Although the efficacy of ranibizumab is well-supported by extensive clinical trials, the cost effectiveness of the drug is questioned. Since the drug merely stabilizes patient conditions, ranibizumab must be administered monthly. At a cost of $2,000 per injection, the cost to treat wet AMD patients in the United States is greater than $10 billion per year. Due to high cost, many ophthalmologists have turned to bevacizumab as the alternative intravitreal agent in the treatment of wet AMD.

In 2007, Raftery, et al. reported in the British Journal of Ophthalmology that, unless ranibizumab is 2.5 times more effective the bevacizumab, ranibizumab is not cost-effective. It was concluded that the price of ranibizumab would have to be drastically reduced for the drug to be cost-effective.

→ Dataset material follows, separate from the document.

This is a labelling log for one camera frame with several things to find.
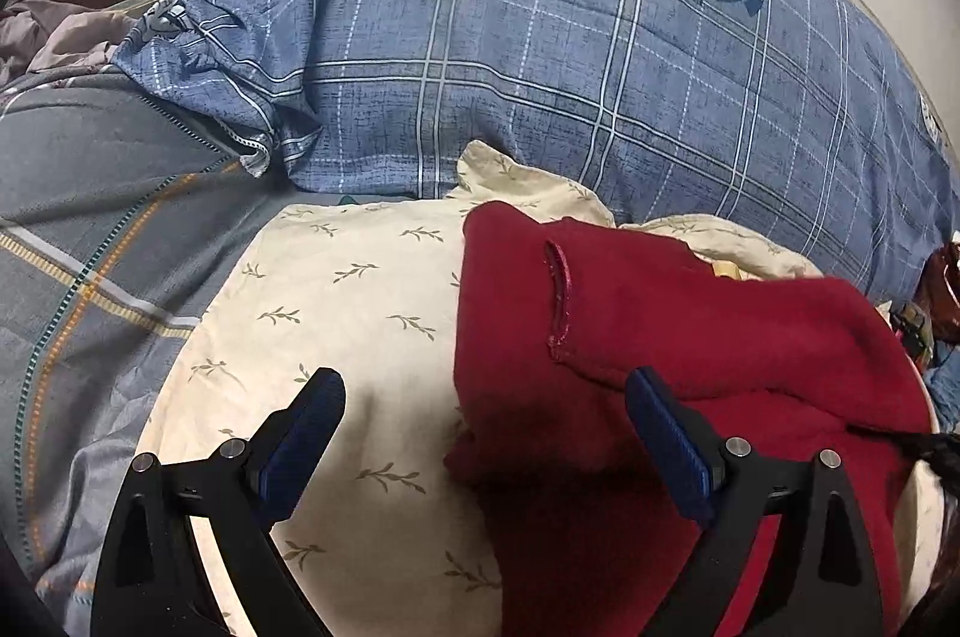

Off-label use of intravitreal bevacizumab has become a widespread treatment for neovascular age-related macular degeneration. Although the drug is not FDA-approved for non-oncologic uses, some studies suggest that bevacizumab is effective in increasing visual acuity with low rates of ocular adverse effects. However, due to small sample size and lack of randomized control trial, the result is not conclusive.

In October 2006, the National Eye Institute (NEI) of the National Institutes of Health (NIH) announced that it would fund a comparative study trial of ranibizumab and bevacizumab to assess the relative efficacy and ocular adversity in treating wet AMD. In 2008, this study, called the Comparison of Age-Related Macular Degeneration Treatment Trials (CATT Study), enrolled about 1,200 patients with newly diagnosed wet AMD. The patients were assigned randomly to different treatment groups, and the data was collected from 2008 to 2009. So far, the result has been at least 41 papers and 10 editorials/commentaries published in major medical journals. An additional paper is in press and work proceeds on 10 more. The overall conclusions demonstrated no statistical difference between the treatment groups outcomes after eight years

By May 2012, anti-VEGF treatment with Avastin has been accepted by Medicare, is quite reasonably priced, and effective. Lucentis has a similar but smaller molecular structure to Avastin, and is FDA-approved (2006) for treating MacD, yet remains more costly, as is the more recent (approved in 2011) aflibercept (Eylea). Tests on these treatments are ongoing relative to the efficacy of one over another.

==Research==
VEGF is also inhibited by thiazolidinediones (used for diabetes mellitus type 2 and related disease), and this effect on granulosa cells gives the potential of thiazolidinediones to be used in ovarian hyperstimulation syndrome.

The evidence base supporting the use of anti-VEGF agents such as ranibizumab and bevacizumab on lowering intraocular pressure in people with neovascular glaucoma is inconclusive, as more research is needed to compare anti-VEGF treatments with conventional treatments. There is also limited amounts of evidence from clinical trials that invesitgated at the effectiveness and also the safety rating associated with using anti-VEGF medications for more than a year for treating diabetic macular oedema. There is also no evidence that it improves mortality from any cause.

Anti-VEGF subconjunctival injections have been proposed as a means of controlling wound healing during glaucoma surgery, however the evidence for or against this therapeutic approach is limited and several studies are ongoing.